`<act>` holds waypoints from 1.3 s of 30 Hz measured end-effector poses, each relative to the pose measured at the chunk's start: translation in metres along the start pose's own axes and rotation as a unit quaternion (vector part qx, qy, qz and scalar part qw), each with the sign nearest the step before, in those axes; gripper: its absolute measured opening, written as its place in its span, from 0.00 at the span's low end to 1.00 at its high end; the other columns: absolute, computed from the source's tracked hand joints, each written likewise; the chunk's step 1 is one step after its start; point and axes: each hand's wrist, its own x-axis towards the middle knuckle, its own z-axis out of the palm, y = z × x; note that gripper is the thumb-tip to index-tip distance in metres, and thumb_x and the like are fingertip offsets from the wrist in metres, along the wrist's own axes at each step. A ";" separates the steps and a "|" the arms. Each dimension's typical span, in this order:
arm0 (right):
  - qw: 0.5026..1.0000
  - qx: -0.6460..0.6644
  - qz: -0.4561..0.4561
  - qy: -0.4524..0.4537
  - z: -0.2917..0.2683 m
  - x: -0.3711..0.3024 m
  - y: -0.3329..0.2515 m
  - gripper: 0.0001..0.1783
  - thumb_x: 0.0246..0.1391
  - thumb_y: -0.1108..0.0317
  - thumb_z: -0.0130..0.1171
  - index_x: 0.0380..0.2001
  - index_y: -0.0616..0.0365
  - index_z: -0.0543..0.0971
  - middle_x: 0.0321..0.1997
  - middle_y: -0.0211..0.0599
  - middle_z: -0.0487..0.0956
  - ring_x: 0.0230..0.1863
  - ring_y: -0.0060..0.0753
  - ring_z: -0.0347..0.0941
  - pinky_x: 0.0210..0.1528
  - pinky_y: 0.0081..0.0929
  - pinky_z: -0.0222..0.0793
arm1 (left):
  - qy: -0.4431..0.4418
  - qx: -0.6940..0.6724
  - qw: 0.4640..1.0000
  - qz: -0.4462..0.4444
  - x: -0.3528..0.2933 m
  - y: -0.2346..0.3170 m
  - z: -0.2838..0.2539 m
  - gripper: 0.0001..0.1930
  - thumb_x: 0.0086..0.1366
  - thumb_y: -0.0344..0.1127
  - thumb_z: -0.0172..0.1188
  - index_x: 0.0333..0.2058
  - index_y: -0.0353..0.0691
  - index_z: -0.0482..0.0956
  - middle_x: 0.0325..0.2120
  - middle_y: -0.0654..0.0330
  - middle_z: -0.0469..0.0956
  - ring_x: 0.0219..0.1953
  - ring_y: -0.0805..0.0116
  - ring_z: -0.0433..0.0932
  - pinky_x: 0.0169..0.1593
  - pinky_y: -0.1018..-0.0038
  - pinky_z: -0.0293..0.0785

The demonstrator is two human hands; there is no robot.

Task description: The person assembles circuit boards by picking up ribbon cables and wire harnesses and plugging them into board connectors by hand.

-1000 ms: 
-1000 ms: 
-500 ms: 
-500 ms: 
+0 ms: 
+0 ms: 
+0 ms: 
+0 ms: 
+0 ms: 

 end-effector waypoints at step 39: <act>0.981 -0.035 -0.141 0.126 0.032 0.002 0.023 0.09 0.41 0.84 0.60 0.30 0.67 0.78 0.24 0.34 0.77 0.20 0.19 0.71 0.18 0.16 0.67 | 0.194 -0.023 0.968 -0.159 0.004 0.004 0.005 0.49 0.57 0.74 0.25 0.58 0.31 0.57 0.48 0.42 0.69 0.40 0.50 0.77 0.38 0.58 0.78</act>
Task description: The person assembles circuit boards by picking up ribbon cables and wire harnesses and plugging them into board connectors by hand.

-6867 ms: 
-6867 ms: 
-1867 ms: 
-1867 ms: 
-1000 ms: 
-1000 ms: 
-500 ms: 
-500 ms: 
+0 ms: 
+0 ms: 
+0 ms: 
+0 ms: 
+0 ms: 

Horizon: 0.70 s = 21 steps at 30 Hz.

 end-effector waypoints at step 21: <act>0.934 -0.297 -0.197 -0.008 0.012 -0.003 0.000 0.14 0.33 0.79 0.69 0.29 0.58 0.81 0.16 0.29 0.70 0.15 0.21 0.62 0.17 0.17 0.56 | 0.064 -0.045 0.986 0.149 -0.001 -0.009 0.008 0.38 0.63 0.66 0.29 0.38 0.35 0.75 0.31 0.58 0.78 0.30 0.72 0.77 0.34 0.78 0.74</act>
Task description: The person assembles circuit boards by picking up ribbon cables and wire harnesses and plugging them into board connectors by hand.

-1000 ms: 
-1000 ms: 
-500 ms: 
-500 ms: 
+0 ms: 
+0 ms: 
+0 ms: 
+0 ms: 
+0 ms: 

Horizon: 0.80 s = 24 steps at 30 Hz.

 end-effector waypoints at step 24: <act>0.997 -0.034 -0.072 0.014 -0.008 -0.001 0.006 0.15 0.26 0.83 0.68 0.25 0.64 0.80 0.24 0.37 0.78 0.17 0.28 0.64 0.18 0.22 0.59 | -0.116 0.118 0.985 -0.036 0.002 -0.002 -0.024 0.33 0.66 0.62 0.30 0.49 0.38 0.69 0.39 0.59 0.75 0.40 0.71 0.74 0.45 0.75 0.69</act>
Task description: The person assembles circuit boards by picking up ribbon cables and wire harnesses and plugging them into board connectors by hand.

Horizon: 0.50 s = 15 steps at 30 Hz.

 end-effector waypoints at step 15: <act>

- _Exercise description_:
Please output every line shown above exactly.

- _Result for this exercise_:
`<act>` holds waypoints from 1.3 s of 30 Hz measured end-effector poses, each relative to the pose measured at the chunk's start: translation in metres along the start pose's own axes and rotation as a unit quaternion (vector part qx, qy, qz and scalar part qw), each with the sign nearest the step before, in those axes; gripper: its absolute measured opening, written as its place in its span, from 0.00 at the span's low end to 1.00 at its high end; the other columns: absolute, computed from the source's tracked hand joints, each written likewise; the chunk's step 1 is one step after its start; point and axes: each hand's wrist, its own x-axis towards the middle knuckle, its own z-axis out of the palm, y = z × x; note that gripper is the thumb-tip to index-tip distance in metres, and thumb_x and the like are fingertip offsets from the wrist in metres, along the wrist's own axes at each step. A ";" separates the steps and a "|" the arms. Each dimension's typical span, in this order:
arm0 (right):
  - qw: 0.5026..1.0000
  - qx: -0.6460..0.6644
  - qz: -0.4561..0.4561
  - qy: -0.4524..0.4537
  - z: -0.2917..0.2683 m
  - x: -0.3711..0.3024 m
  - y: -0.3329..0.2515 m
  - gripper: 0.0001..0.1783
  - thumb_x: 0.0246..0.1391
  - thumb_y: -0.1108..0.0317
  - thumb_z: -0.0130..0.1171
  - index_x: 0.0380..0.2001
  - index_y: -0.0616..0.0365
  - index_z: -0.0543..0.0971
  - middle_x: 0.0321..0.1997
  - middle_y: -0.0211..0.0599
  - middle_z: -0.0487..0.0956
  - ring_x: 0.0230..0.1863
  - ring_y: -0.0060..0.0753
  - ring_z: -0.0347..0.0941
  - pinky_x: 0.0210..0.1528
  - pinky_y: 0.0081..0.0929
  - pinky_z: -0.0222..0.0793
arm1 (left):
  - qy: -0.4431..0.4418
  - qx: -0.6940..0.6724
  - qw: 0.4640..1.0000
  - qz: -0.4462..0.4444
  - x: -0.3528..0.2933 m
  - y: -0.2346..0.3170 m
  - z: -0.2838..0.2539 m
  - gripper: 0.0001..0.1930
  - thumb_x: 0.0086..0.1366
  - thumb_y: -0.0344..0.1127
  - thumb_z: -0.0172..0.1188
  - index_x: 0.0333..0.2058
  - index_y: -0.0353..0.0691
  - index_z: -0.0482..0.0956
  - middle_x: 0.0325..0.2120
  - middle_y: -0.0654..0.0330
  - middle_z: -0.0469..0.0956
  - ring_x: 0.0219..0.1953
  - ring_y: -0.0805..0.0116
  - ring_z: -0.0433..0.0932
  - pinky_x: 0.0169..0.1593
  - pinky_y: -0.1018..-0.0038
  - pinky_z: -0.0293..0.0785

The demonstrator is two human hands; there is no robot.

Task description: The person assembles circuit boards by picking up ribbon cables and wire harnesses and plugging them into board connectors by hand.

-1000 ms: 
-1000 ms: 
-500 ms: 
-500 ms: 
+0 ms: 
+0 ms: 
+0 ms: 
+0 ms: 
+0 ms: 

 end-effector waypoints at step 39: <act>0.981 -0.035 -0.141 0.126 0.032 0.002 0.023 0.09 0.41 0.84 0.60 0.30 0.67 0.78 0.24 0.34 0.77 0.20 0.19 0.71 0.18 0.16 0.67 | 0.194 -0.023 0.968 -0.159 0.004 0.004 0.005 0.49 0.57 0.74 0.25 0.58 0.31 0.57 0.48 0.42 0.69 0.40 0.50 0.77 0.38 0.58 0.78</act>
Task description: The person assembles circuit boards by picking up ribbon cables and wire harnesses and plugging them into board connectors by hand.

-6867 ms: 
-6867 ms: 
-1867 ms: 
-1867 ms: 
-1000 ms: 
-1000 ms: 
-500 ms: 
-500 ms: 
+0 ms: 
+0 ms: 
+0 ms: 
+0 ms: 
+0 ms: 

Horizon: 0.70 s = 21 steps at 30 Hz.

 end-effector waypoints at step 21: <act>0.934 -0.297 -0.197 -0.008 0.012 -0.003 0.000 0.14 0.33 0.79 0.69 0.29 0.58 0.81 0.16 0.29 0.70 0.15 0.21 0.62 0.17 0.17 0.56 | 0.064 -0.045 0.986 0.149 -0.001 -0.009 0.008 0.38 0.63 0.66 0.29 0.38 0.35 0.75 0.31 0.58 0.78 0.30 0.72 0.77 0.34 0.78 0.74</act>
Task description: The person assembles circuit boards by picking up ribbon cables and wire harnesses and plugging them into board connectors by hand.

-1000 ms: 
-1000 ms: 
-500 ms: 
-500 ms: 
+0 ms: 
+0 ms: 
+0 ms: 
+0 ms: 
+0 ms: 

Horizon: 0.80 s = 24 steps at 30 Hz.

 end-effector waypoints at step 24: <act>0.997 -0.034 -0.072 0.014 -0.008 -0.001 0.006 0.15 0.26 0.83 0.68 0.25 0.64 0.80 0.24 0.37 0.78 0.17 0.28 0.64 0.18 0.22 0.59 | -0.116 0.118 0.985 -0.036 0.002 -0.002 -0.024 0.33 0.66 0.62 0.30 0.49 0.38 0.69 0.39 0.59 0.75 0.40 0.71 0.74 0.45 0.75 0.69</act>
Task description: The person assembles circuit boards by picking up ribbon cables and wire harnesses and plugging them into board connectors by hand.

Horizon: 0.50 s = 15 steps at 30 Hz.

 end-effector waypoints at step 15: <act>

With that, the output is done.